Referendum giustizia: Meloni e Schlein da Mentana
La premier e la segretaria del Pd interverranno una dopo l'altra
Giornata di confronti in vista del referendum sulla giustizia del 22 e 23 marzo. Giorgia Meloni ed Elly Schlein sono ospiti oggi venerdì 20 marzo su La7, dove Enrico Mentana conduce alle 21.30 lo speciale “Sì o No”. La premier e la segretaria del Pd interverranno una dopo l’altra a rappresentare le due posizioni. Subito dopo avrà luogo il faccia a faccia tra Antonio Di Pietro e Clemente Mastella.
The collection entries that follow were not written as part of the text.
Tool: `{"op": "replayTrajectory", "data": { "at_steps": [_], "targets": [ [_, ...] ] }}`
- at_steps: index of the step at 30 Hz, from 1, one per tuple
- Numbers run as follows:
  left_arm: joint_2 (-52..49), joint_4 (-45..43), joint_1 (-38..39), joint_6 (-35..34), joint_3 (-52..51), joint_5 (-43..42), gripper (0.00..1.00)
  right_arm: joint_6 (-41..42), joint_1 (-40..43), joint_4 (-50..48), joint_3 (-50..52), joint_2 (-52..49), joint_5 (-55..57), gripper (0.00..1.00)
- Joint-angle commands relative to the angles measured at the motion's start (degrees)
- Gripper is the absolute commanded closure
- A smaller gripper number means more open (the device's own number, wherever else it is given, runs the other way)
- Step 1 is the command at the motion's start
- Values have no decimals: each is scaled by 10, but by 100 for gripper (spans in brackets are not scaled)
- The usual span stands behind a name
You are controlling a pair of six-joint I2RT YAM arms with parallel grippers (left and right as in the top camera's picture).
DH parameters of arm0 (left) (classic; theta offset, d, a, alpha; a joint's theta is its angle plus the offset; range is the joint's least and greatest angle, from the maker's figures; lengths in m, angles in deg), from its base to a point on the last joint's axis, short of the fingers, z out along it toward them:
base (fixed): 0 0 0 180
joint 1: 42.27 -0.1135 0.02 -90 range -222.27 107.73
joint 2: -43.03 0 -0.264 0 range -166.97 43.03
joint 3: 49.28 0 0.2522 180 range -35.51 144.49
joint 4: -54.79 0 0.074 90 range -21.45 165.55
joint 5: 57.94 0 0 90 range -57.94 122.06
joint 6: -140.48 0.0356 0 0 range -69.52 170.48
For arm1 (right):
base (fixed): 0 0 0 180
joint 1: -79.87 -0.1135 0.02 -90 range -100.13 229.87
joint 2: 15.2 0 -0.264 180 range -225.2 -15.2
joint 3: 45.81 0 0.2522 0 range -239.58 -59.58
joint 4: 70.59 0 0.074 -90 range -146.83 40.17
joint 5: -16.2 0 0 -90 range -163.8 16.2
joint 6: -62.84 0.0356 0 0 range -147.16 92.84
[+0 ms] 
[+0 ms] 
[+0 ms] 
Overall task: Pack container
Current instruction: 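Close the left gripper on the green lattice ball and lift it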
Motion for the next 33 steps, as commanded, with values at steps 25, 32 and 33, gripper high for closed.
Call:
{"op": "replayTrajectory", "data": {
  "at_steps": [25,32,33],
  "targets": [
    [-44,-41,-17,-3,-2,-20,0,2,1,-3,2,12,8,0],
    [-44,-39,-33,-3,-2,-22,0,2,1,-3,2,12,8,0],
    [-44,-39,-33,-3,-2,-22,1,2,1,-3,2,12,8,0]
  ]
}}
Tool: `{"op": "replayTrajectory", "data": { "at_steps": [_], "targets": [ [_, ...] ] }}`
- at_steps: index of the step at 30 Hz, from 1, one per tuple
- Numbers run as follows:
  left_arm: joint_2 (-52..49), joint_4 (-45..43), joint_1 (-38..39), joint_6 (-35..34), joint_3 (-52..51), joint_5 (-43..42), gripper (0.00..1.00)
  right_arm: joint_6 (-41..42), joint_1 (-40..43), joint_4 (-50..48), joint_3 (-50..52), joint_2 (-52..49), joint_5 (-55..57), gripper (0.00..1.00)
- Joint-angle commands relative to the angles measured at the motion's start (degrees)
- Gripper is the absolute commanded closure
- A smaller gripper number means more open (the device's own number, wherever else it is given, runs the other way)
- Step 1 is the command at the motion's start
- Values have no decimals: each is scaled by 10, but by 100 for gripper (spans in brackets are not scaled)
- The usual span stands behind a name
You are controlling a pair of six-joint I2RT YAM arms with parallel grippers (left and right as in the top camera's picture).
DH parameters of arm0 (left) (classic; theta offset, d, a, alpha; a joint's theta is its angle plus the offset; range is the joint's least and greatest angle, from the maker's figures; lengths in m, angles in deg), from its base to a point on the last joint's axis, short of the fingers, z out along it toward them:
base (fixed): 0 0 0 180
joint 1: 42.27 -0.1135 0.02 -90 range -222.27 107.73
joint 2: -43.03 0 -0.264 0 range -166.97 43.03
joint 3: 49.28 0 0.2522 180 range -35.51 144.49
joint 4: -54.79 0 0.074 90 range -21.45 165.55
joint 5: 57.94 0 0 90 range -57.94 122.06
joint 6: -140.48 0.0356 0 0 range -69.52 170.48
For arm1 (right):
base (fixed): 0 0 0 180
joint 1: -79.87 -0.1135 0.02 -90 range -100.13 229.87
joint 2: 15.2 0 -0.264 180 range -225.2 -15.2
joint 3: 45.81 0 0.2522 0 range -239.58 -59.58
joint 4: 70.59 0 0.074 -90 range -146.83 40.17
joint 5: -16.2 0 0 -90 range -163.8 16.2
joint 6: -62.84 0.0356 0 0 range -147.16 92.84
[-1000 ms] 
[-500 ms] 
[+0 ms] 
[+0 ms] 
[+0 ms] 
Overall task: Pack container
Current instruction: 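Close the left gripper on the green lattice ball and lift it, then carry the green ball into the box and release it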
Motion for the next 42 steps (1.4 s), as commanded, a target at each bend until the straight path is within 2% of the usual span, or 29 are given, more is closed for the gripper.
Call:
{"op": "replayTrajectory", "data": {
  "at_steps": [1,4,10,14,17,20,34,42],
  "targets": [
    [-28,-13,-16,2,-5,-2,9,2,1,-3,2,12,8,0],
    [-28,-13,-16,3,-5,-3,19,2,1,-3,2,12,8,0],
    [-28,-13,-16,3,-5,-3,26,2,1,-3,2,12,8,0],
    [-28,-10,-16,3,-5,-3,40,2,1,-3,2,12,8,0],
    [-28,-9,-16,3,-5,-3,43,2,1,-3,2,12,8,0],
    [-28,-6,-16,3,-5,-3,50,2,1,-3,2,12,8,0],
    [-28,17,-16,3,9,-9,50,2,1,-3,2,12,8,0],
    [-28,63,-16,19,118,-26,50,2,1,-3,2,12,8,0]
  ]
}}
Giorgia Meloni per il ‘sì’ al referendum
La presidente del Consiglio Giorgia Meloni è intervenuta più volte in questi giorni per spiegare le ragioni del ‘sì’. “Il mio invito – ha detto in un video pubblicato sui propri canali social per mostrare la scheda elettorale e spiegare la modalità di voto – è di andare al seggio e mettere una croce sul sì, perché in quella croce c’è molto di più di un segno su un foglio”.
Nella riforma, ha spiegato Meloni, “c’è l’idea di giustizia in cui crediamo, c’è il futuro che vogliamo lasciare ai nostri figli. C’è la fiducia nel fatto che possiamo cambiare quello che non funziona. C’è il messaggio che non accetteremo che tutto rimanga sempre uguale. Ed è un’occasione storica per rendere la giustizia più meritocratica, più responsabile, più efficiente. In una parola: più giusta. Ed è un’occasione che potrebbe non tornare”.
Elly Schlein per il ‘no’
Secondo la segretaria del Pd, Elly Schlein, questa è “una riforma che non migliora la giustizia per le cittadine e i cittadini italiani”. “Questa riforma – ha spiegato nel corso della manifestazione del No a piazza del Popolo – non accelera i processi, non assume il personale che manca, non stabilizza 12.000 precari della giustizia che questo governo rischia di lasciare a casa da giugno. È una riforma che non tocca i nodi che possono migliorare la giustizia. E guardate, la giustizia si può migliorare, ma non migliora mettendo i giudici sotto il controllo del governo”.
“Una riforma – ha continuato la leader dem – che invece spacca e sorteggia il Consiglio Superiore della Magistratura, a cui i nostri costituenti hanno affidato un compito delicatissimo. Quello di garantire l’indipendenza dei giudici. E l’indipendenza dei giudici non tutela i giudici, tutela i diritti di tutte le cittadine e di tutti i cittadini, soprattutto di quelli che non hanno i soldi o il potere per cavarsela comunque. Allora noi diciamo No a una riforma che indebolisce quell’indipendenza, perché solo un giudice indipendente può assicurare che la legge sia uguale per tutti”.